> "I do get your point, though, which can be boiled down to saying: what's the point of studying equilibrium solutions if the system is being driven by external forces, so there is no equilibrium."
Distinction perhaps between equilibrium and steady-state. Tidal cycles for a given geographical location will not deviate from predictions over decades. Even though this has the properties of a stationary equilibrium, we are taught that this should be referred to as steady-state behavior since forcing is supplied externally. The only equilibrium behavior observable for this system would be to remove the moon and the sun, and only then will the sea surface achieve a stable "equilibrium" level.
Isn't that wild? The equilibrium calculation is trivially uninteresting. This happens in electrical circuit theory as well:
> ["The simplest example is a broken circuit vs a closed circuit consisting of a battery and a wire. The first is in equilibrium, the second is in a steady state."](https://forum.allaboutcircuits.com/threads/difference-between-steady-state-and-equilibrium.70546/)

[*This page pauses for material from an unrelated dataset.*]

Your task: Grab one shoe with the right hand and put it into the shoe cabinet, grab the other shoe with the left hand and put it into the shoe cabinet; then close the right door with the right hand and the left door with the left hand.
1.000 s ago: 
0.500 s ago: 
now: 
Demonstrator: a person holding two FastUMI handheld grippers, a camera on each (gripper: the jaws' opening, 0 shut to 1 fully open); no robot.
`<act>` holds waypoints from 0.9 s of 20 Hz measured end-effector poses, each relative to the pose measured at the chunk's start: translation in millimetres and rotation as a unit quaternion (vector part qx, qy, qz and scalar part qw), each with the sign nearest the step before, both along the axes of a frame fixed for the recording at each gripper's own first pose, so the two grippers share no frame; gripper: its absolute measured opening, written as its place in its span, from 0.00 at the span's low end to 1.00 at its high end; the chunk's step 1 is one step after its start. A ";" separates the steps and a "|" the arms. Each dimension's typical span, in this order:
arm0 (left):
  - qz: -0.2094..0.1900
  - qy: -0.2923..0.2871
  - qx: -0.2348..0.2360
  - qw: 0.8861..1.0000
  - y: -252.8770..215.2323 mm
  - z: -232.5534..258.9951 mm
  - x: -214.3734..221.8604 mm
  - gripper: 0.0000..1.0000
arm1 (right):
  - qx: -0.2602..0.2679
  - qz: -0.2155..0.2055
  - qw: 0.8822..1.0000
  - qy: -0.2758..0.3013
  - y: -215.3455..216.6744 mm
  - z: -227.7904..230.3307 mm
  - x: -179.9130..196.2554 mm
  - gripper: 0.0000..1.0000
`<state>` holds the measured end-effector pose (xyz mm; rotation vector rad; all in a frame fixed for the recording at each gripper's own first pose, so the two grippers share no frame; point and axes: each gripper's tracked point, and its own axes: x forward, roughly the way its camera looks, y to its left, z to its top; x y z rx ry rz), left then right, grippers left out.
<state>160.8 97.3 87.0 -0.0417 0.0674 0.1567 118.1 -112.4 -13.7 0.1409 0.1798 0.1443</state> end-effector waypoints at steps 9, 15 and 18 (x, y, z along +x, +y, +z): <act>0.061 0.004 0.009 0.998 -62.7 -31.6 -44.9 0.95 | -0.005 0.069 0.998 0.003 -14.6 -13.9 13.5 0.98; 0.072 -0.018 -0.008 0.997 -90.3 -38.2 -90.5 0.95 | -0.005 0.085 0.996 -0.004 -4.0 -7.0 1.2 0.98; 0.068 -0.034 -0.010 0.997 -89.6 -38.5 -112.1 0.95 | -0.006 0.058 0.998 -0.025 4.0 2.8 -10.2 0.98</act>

The "broken circuit" is essentially the one where someone clipped a connection and the circuit doesn't do anything. Totally uninteresting, yet that's the definition for equilibrium.
But then if [one reads further across disciplines](http://www.projects.bucknell.edu/LearnThermo/pages/Equilibrium%20and%20Steady%20State/equilibrium-and-steady-state.html):
> "Equilibrium and Steady State. A state of chemical equilibrium is reached when the concentration of reactants and product are constant over time (Wikipedia). ... In contrast, steady state is when the state variables are constant over time while there is a flow through the system (Wikipedia)."
In terms of tidal forces only, the Earth/Moon/Sun (+other planets) system is closed to other flows. So perhaps by definition, the observed tidal cycles actually are the equilibrium solution. Or that whatever caused the initial orbital motions long ago, and in the context of extremely low dissipation of energy, the tides are still part of a natural response to the original (solar-system formation) stimulus.